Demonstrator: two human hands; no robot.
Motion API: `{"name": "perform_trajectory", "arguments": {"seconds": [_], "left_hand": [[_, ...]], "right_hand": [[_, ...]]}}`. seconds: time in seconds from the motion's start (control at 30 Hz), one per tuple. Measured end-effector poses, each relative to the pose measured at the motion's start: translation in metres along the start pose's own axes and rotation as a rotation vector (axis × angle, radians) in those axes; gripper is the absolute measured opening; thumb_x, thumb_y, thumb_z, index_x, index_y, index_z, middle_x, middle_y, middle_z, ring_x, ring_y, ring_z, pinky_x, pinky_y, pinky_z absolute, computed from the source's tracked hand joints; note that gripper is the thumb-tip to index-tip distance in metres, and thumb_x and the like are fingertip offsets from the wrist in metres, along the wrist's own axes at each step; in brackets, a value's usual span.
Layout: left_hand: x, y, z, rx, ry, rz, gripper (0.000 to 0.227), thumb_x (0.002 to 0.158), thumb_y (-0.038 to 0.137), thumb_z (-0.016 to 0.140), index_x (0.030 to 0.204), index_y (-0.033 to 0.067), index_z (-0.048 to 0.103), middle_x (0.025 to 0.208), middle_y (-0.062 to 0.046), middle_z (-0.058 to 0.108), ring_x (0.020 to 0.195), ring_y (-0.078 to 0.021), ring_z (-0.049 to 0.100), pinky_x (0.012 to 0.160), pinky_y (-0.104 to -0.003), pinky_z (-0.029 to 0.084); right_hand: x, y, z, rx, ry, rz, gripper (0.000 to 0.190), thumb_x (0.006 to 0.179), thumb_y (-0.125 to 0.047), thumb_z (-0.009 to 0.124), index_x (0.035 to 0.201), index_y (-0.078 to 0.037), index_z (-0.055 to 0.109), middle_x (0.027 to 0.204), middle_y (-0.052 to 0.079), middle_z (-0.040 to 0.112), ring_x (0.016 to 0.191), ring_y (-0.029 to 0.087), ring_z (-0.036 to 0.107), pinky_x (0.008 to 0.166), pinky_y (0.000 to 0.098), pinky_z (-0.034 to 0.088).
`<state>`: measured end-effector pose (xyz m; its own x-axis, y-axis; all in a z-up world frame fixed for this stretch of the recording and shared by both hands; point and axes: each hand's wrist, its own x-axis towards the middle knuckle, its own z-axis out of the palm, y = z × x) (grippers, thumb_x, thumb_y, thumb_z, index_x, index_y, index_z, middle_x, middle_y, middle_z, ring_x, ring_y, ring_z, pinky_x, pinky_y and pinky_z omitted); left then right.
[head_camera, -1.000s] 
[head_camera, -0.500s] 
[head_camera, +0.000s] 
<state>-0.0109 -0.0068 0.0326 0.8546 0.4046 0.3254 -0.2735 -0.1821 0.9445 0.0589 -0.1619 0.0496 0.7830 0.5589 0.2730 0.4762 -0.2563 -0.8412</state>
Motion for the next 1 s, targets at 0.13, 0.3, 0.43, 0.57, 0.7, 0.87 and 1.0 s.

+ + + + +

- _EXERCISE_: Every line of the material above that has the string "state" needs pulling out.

- _OUTPUT FOR THIS EXERCISE_:
`<state>`: measured end-effector pose (xyz m; its own x-axis, y-axis; all in a z-up world frame fixed for this stretch of the recording and shared by both hands; point and axes: each hand's wrist, its own x-axis towards the middle knuckle, its own z-axis out of the palm, y = z × x) (grippers, thumb_x, thumb_y, thumb_z, index_x, index_y, index_z, middle_x, middle_y, middle_z, ring_x, ring_y, ring_z, pinky_x, pinky_y and pinky_z omitted); left then right.
<state>-0.0109 -0.0068 0.0326 0.8546 0.4046 0.3254 -0.2735 -0.1821 0.9445 0.0589 -0.1619 0.0496 0.7830 0.5589 0.2730 0.4762 -0.2563 -0.8412</state>

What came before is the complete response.